**Instructions to follow**
Everything from the line holding "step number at" through the last line of the data, and nothing else, should be retyped exactly, with no pictures.

**Data below**
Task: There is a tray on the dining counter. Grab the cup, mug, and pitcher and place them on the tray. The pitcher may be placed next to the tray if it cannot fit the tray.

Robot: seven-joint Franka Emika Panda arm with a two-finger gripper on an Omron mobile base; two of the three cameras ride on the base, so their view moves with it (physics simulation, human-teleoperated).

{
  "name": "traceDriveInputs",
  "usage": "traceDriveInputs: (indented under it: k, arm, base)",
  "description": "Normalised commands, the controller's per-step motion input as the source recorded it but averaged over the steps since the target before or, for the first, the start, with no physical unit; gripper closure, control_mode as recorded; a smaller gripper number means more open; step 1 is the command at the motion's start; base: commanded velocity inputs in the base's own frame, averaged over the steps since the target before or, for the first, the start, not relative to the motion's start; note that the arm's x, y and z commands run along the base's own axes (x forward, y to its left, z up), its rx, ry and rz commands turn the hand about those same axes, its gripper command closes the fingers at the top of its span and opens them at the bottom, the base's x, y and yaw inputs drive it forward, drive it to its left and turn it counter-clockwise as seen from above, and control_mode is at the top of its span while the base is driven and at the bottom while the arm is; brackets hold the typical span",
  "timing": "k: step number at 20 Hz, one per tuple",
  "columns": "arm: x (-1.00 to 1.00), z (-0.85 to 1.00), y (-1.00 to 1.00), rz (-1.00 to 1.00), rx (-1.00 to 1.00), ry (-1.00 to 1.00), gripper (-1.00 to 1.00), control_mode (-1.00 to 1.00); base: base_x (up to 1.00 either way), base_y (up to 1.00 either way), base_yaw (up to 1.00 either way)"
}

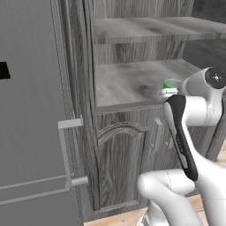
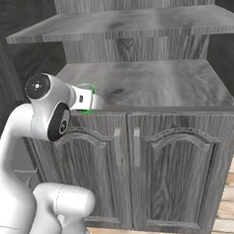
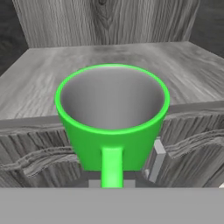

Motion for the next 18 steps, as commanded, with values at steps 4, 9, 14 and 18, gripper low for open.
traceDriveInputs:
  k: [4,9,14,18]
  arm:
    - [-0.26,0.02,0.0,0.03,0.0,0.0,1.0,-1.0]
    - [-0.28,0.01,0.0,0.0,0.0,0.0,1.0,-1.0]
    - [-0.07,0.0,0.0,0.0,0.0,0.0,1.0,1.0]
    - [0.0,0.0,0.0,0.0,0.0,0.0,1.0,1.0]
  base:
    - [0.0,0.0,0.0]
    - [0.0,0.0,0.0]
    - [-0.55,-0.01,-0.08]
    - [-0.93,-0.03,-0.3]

**Answer below**
  "timing": "k: step number at 20 Hz, one per tuple",
  "columns": "arm: x (-1.00 to 1.00), z (-0.85 to 1.00), y (-1.00 to 1.00), rz (-1.00 to 1.00), rx (-1.00 to 1.00), ry (-1.00 to 1.00), gripper (-1.00 to 1.00), control_mode (-1.00 to 1.00); base: base_x (up to 1.00 either way), base_y (up to 1.00 either way), base_yaw (up to 1.00 either way)"
}


Motion for the next 18 steps, as commanded, with values at steps 4, 9, 14 and 18, gripper low for open.
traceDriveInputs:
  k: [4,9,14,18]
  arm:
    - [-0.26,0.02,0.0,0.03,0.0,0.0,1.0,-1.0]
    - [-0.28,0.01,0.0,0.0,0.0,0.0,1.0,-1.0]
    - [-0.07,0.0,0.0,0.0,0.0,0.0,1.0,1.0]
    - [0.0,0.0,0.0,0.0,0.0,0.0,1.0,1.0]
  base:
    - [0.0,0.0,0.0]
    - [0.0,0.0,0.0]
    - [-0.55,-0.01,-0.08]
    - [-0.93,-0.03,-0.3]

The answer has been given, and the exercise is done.